• DIRECTIONS: Starting at the first line of the material below and stopping after the line that includes "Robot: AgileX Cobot", write the lines out again exactly. Drop any pictures.

• SUPPLIED INFORMATION:
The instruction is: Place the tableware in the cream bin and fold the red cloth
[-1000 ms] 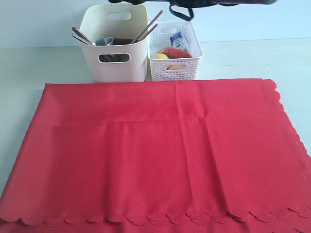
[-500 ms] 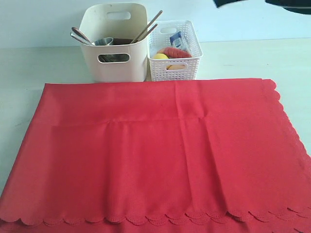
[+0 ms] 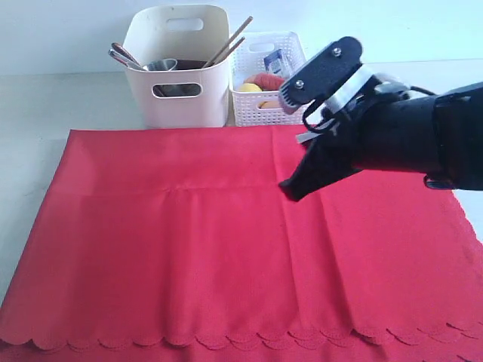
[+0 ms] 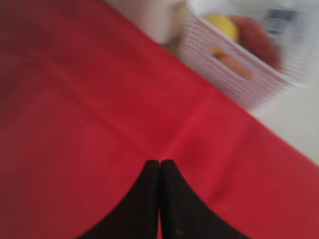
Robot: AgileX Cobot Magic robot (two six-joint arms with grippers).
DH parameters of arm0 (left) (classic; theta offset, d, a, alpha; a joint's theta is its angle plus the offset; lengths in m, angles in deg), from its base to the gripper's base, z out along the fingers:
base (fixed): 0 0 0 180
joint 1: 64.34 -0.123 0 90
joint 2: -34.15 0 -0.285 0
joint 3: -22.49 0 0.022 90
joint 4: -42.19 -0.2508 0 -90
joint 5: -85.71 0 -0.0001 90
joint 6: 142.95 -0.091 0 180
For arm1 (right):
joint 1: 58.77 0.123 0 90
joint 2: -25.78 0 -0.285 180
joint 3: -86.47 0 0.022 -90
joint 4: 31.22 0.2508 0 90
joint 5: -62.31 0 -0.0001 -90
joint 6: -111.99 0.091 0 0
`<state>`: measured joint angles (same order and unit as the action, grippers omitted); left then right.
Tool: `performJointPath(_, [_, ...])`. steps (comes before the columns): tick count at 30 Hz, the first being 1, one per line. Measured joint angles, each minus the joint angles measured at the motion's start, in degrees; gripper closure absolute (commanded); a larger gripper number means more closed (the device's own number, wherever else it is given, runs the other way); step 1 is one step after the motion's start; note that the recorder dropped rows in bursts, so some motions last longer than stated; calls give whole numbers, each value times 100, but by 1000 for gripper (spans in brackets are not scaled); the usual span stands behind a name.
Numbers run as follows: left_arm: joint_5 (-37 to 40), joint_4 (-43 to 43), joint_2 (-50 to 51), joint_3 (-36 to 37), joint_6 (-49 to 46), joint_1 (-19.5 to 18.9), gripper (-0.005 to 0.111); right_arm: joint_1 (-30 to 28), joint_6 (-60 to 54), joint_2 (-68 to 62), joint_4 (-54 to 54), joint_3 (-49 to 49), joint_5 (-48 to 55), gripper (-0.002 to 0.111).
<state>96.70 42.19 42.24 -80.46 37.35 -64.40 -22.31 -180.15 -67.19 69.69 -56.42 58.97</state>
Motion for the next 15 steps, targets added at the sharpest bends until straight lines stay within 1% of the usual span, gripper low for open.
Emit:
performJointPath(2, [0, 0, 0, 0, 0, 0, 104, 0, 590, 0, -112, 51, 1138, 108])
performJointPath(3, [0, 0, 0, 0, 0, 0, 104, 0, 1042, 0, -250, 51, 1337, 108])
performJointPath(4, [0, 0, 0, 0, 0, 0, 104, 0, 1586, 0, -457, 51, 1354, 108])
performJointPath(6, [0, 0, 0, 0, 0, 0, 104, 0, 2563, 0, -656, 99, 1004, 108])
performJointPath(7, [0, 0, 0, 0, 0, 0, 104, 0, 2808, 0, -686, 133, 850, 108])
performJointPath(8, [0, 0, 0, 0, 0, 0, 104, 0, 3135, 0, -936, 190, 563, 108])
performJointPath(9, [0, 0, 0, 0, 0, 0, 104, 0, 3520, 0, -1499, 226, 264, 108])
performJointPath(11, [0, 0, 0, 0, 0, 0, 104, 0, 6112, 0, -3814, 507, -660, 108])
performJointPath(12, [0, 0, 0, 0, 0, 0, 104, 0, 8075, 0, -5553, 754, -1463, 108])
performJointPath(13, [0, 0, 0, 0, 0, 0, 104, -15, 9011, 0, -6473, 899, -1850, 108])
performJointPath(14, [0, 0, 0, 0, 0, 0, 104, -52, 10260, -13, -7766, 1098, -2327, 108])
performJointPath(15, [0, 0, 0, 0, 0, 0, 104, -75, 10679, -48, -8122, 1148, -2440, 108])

• OUTPUT:
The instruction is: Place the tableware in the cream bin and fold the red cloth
[-1000 ms] 
[-500 ms] 
[+0 ms] 
[+0 ms] 
Robot: AgileX Cobot Magic robot (two six-joint arms with grippers).

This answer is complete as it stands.